Right now, I’m working on a large project, and some of my teammates are assisting by sending me any random jiu-jitsu questions that they can think of. This post was inspired by one of those questions because I received one that just didn’t fit my project at all, but it was fascinating on its own merits. So I’m going to share that question in its entirety and then walk through my thought process on it.
John Doe is a black belt opening a school. Explain how you believe the curriculum should be structured. Are there differences between structuring it for competitors vs the general public? How would the structure affect the business and inspire creativity in expressing the art?
Choice of Focus
First of all, what’s in the curriculum matters very little. I reject the idea that there is such thing as basic or advanced technique. There are just techniques that work and those that don’t, and our task is to find techniques that work for us then figure out ways to make them work better.
What matters more is how and why you teach. For example, my coach once said that his goal isn’t to teach people how to fight, instead he wants to inspire the development of character through the martial arts. That’s the vision he has for his academy, and the curriculum should be a reflection of that.
My vision is different. I’m far more focused on personal expression and growth. So if I had an academy, I would say that my goal is to inspire others to view the mat as their canvas and movements as their paint strokes. I want them to see that they can take this art and create something that is uniquely their own, and I want them to progress in that journey consistently.

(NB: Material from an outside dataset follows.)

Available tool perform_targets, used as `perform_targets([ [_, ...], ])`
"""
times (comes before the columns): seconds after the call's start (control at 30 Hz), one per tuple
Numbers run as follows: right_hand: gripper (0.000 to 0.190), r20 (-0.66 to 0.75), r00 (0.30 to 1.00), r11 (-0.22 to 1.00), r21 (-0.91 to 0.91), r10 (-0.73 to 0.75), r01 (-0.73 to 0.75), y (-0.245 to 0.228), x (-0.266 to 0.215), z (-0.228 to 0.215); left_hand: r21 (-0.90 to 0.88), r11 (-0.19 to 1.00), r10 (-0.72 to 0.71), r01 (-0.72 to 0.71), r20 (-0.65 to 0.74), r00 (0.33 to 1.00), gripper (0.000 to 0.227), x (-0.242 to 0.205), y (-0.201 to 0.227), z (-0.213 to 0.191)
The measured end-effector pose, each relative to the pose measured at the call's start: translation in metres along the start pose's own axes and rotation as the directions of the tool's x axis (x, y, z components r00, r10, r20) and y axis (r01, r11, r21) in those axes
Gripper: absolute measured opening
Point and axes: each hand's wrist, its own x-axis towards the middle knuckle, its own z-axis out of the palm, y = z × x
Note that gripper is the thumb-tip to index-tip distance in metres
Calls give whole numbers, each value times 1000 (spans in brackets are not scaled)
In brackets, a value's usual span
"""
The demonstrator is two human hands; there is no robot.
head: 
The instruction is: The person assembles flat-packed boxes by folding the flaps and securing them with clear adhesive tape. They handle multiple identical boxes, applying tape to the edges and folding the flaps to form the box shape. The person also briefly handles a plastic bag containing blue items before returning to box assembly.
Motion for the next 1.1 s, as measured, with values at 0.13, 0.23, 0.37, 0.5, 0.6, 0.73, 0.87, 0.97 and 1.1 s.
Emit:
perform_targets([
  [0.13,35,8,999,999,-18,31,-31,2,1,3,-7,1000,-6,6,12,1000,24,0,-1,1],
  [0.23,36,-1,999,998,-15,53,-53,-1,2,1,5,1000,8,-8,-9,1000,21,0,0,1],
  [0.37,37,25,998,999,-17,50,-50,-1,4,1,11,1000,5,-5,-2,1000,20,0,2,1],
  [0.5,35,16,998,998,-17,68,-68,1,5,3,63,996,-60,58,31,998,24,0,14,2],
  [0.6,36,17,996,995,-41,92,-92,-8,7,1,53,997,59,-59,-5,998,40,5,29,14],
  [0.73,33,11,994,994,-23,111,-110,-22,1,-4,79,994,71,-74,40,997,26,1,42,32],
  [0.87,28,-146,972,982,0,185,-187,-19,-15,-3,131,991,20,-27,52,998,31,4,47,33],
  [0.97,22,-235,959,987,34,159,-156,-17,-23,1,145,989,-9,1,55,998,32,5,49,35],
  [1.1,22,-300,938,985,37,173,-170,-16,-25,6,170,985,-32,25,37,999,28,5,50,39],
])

For that reason, I believe that a choice doesn’t have to be made between competitors and the general public. If the goal is to create an environment that encourages all students to create their own unique expression of the art, competition becomes only one option for achieving that end.
When Competition Matters
Competitors warrant no special treatment, but competition does have specific benefits for students, if they view it with the right mindset.

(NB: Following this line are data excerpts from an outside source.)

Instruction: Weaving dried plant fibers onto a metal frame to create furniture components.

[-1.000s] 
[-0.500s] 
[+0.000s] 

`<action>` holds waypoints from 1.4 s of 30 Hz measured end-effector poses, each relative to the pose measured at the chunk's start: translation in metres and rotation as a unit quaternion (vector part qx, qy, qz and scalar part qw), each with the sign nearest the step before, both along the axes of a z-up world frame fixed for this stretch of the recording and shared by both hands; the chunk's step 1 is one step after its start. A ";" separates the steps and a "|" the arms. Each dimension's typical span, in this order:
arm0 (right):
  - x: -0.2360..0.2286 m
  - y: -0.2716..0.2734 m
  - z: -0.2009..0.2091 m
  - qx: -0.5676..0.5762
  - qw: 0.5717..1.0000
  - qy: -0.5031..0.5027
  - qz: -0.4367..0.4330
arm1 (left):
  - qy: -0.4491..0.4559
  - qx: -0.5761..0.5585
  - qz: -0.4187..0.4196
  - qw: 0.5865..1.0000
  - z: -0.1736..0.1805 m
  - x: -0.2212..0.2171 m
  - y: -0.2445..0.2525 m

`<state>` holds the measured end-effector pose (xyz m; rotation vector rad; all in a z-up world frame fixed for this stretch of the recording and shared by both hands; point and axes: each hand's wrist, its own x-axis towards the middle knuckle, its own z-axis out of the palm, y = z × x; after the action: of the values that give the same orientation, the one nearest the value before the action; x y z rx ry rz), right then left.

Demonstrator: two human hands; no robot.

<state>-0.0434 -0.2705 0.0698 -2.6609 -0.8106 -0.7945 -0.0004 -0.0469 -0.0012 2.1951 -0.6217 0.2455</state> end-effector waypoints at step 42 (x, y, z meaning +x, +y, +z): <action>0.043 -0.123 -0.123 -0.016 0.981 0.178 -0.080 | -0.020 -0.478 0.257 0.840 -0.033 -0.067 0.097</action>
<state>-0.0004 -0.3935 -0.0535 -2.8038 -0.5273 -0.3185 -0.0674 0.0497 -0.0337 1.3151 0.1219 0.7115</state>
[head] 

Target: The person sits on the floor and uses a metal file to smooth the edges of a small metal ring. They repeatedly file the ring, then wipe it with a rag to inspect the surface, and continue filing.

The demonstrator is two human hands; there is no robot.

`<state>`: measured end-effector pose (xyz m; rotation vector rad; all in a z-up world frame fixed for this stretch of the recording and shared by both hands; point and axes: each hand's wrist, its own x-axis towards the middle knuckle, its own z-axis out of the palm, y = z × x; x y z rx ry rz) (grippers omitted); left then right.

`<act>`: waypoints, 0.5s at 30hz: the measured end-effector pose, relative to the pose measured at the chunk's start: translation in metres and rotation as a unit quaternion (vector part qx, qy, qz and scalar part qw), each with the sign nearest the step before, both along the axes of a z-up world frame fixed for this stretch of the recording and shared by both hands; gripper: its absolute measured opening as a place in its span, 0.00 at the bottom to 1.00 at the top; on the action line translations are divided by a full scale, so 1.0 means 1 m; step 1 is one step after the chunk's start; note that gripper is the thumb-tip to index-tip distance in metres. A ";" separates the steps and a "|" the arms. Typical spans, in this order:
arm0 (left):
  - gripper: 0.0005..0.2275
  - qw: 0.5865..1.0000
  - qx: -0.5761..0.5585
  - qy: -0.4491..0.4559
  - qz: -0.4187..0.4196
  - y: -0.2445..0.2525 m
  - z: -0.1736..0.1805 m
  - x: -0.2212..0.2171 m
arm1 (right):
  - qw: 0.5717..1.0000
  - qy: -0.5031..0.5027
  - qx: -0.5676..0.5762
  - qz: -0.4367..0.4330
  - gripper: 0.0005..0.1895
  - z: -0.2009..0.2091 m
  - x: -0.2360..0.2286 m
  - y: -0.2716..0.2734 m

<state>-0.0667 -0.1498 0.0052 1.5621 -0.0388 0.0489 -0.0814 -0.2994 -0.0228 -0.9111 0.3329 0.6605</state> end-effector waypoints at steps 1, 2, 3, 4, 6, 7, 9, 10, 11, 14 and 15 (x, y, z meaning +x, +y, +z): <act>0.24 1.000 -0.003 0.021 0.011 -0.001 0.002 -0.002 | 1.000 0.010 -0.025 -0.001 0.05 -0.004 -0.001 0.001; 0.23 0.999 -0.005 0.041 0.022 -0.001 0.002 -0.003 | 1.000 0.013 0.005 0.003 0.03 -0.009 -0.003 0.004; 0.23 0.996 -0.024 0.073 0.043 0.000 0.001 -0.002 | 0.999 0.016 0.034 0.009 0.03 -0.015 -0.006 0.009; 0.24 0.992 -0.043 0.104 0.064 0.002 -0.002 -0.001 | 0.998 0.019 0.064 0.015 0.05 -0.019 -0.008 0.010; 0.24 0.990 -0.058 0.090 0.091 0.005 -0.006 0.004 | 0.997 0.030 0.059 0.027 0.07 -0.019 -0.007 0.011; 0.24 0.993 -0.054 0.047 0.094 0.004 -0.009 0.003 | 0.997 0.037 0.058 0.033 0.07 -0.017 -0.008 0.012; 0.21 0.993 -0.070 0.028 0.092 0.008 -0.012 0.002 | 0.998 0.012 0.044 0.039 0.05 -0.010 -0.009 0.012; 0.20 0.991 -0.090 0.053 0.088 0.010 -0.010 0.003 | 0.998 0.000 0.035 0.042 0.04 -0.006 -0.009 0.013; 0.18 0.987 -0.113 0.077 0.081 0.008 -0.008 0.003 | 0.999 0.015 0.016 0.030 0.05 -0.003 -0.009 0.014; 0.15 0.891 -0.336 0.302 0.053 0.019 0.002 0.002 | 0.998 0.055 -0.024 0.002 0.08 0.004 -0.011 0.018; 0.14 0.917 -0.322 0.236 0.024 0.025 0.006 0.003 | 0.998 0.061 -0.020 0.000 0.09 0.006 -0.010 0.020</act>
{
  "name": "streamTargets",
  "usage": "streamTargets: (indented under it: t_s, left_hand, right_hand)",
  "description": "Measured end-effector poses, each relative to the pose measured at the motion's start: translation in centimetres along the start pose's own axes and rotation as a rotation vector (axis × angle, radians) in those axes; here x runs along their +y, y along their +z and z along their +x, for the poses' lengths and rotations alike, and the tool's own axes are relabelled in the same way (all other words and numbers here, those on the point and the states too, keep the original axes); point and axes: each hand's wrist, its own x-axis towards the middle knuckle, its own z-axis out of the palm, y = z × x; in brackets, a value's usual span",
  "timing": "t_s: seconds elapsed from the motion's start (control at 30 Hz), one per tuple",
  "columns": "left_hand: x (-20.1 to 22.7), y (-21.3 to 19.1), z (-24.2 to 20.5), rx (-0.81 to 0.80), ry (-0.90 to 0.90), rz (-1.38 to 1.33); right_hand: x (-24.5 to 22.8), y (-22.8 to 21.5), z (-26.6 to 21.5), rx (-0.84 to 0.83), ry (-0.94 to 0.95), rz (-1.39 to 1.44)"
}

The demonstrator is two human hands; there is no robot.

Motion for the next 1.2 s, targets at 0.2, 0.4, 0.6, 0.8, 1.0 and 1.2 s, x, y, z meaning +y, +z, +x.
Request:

First of all, you have to reinforce the idea that the result matters far less than the process. No matter what the result is, the true benefit isn’t attained on the podium; it’s attained before and after they step on and off that mat. What matters is what they have to become in order to achieve the result they desire, and failures are just temporary setbacks, if they never stop moving forward.
If they approach tournaments with that mindset, there is nothing that can be lost, and like a rising tide the whole gym will be elevated. So competition should always be accessible and encouraged but never required, and the willingness to strive for victory should always be more worthy of praise than the result.
Business and Creativity
The business of jiu-jitsu can never be ignored because if you can’t convince people to exchange dollars for your services, you can’t keep the lights on. Again though, I believe what you do is less important than why you do it, and I credit [easyazon_link asin=”1591846447″ locale=”US” new_window=”default” nofollow=”default” tag=”bjjcanvas-20″ add_to_cart=”default” cloaking=”default” localization=”default” popups=”default”]Start with Why[/easyazon_link] for that belief.
One of the arguments the book makes is that customers buy why you sell not what you sell because it reinforces the image of who they want to be. A good example is the Apple commercial series that aired some years ago. In it, the Macintosh was represented as a young hip guy while the PC was an older stick-in-the-mud. The intent of those ads was to create the impression that Apple is young and hip, and you can be too.
That imagery has been a part of Apple’s brand for decades. I’m not sure about now, but in the past, Apple was all about challenging the status quo and being a rebel with a cause. That was their why.
My why is to inspire growth and creativity, and key to that is early successes. Why? It’s because you can’t get to growth and creativity until you get past the steep hill that stands before you on your first day. The steepness of that hill is different for everyone but the small things like performing a technique right for the first time matter because it proves that you can learn.
That’s what I mean by early successes.
So any curriculum I develop will be focused on creating those early successes that encourage you to continue on. In my mind, progress is sexy, even if each step forward doesn’t cover much distance. For that reason, I prefer to focus on depth over breadth.
I have avoided the question of how curriculums should be structured because I don’t believe that there is a definite answer. I say that from the perspective of someone who has visited many gyms. Not once yet I have walked into two different gyms and seen the same exact structure.
How Jiu-jitsu is taught is a reflection on the gym and why it exists. It tells you what their purpose is and what they wish to accomplish.
So I can’t tell anyone how to structure a curriculum. All I can focus is how I would do it, and my focus would be early success, growth and creativity. So here are some things I would like to do:
- Create a basics class focused on chain drills so that students would not only learn basic techniques but also how to start chaining those movements together.
- Select a concept or movement every week, and then spend the whole week demonstrating how the concept/movement applies to jiu-jitsu in as many different situations as possible.
- Create a class focused on Q/A so that everyone can troubleshoot and brainstorm scenarios as a group.
Now those are all ideas that I want to test but they are all a reflection of my why. So they represent the brand I want to create. That makes it personal, and it makes it art.